In its annual Survey of Consumer Finances, the Federal Reserve Bank of New York reports on key data and trends surrounding student debt:
While post-secondary enrollment has increased modestly in recent years, student debt has grown at a much faster rate. From 2004–2017, student debt quadrupled, rising from $345 billion in 2004 to nearly $1.4 trillion in 2017. In that same time, according to data from the National Center for Education Statistics, undergraduate student enrollment rose by approximately 15 percent and post-graduate enrollment by 17 percent.
Student loan debt is the second largest source of household debt in the United States. The largest source is mortgage debt, which totaled nearly $9 trillion at the end of 2017.
Since 2003, student debt has risen at the fastest rate of any other household debt and surpassed both auto loan and credit card debt in 2010.
Student debt has become significantly more prevalent among young adults since 1989. The percentage of households headed by Americans ages 25–34 that are burdened with student debt has more than tripled, from 15 percent in 1989 to 46 percent in 2016.
In addition to the growth in the number of young adults who take out student loans for their education, the average dollar amount owed per household has increased as well.

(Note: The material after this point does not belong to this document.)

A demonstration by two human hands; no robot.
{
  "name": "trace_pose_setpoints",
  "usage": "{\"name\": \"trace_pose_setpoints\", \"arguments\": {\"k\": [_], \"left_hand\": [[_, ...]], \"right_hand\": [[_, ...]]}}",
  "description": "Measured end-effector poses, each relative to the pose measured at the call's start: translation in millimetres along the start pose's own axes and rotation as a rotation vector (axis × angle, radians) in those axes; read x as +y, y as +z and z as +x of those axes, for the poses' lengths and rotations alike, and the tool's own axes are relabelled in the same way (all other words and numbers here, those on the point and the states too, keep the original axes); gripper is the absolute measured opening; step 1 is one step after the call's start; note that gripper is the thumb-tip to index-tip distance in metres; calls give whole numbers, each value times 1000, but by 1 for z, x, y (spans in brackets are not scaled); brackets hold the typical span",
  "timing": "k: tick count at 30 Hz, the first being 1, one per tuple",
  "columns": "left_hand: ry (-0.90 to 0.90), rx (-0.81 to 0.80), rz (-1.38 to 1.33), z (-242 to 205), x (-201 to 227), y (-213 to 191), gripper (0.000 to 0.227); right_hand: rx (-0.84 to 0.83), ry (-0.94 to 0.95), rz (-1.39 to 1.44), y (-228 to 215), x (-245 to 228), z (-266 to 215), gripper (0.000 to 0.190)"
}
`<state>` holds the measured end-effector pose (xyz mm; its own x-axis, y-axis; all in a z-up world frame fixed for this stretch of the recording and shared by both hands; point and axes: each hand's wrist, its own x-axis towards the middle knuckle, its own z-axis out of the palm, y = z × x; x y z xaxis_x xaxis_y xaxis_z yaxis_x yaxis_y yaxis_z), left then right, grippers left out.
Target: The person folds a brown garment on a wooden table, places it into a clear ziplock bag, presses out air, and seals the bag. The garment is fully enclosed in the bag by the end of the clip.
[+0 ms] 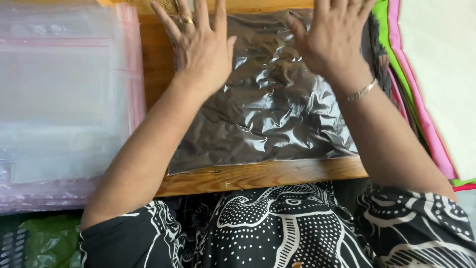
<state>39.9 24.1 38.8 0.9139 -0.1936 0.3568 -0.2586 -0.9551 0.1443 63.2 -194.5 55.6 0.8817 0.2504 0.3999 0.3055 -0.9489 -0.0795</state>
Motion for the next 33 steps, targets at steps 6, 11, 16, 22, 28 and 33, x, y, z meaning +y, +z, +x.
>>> {"name": "trace_pose_setpoints", "arguments": {"k": [6, 11, 16, 22, 28, 33], "left_hand": [[-69, -294, -14, -51, 30, 21, 63], [-151, -259, -60, -62, 29, 39, 63], [-167, -301, -19, -52, 29, 37, 62], [-173, -355, -29, -39, 24, 38, 62], [-148, -413, -63, -45, 23, 37, 62], [-112, -412, -81, -48, 20, 32, 63]], "right_hand": [[-364, -180, -18, 19, -52, -76, 82], [-306, -172, 10, 37, -51, -90, 74], [-315, -166, 26, 50, -46, -82, 74], [-463, -100, 68, 51, -46, -63, 75], [-464, -104, 96, 46, -48, -75, 76], [-539, -77, 207, 18, -47, -69, 83]]}}
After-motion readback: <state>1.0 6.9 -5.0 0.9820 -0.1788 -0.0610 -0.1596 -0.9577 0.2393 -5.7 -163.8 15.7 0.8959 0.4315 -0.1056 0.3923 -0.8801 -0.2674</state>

Even after adjusting for inflation, young adults in 2016 faced a much higher student debt burden than their historical peers.
Research by experts at the Federal Reserve Bank of New York indicates that the increasing amount of student debt is an important factor in the flagging homeownership rates of households led by Americans ages 25–34. In 1980, 55 percent of such households owned homes compared to just 38 percent in 2017. Home equity is a major contributor of retirement security, and delayed home ownership for young Americans can limit their long-term wealth accumulation.
The Department of Education reports that 92 percent of all current student debt is owed to the federal government, with private financial institutions lending the remaining 8 percent. That distribution is significantly different than a few decades ago. Prior to the 1990s, most student loans were subsidized and guaranteed by the federal government, but provided by private lenders under the Federal Family Education Loan (FFEL) program.
In 1992, the federal government implemented a new direct lending program. However, it was not until 2008, when large-scale credit market disruptions hampered the ability of many private lenders to make loans under FFEL, that the amount of direct loans from the federal government began rising substantially. Data from the Federal Reserve Bank of St. Louis show that in 2008, about $140 billion in student debt was directly loaned by the federal government; however by the end of 2017, total direct loans by the federal government had reached $1.15 trillion.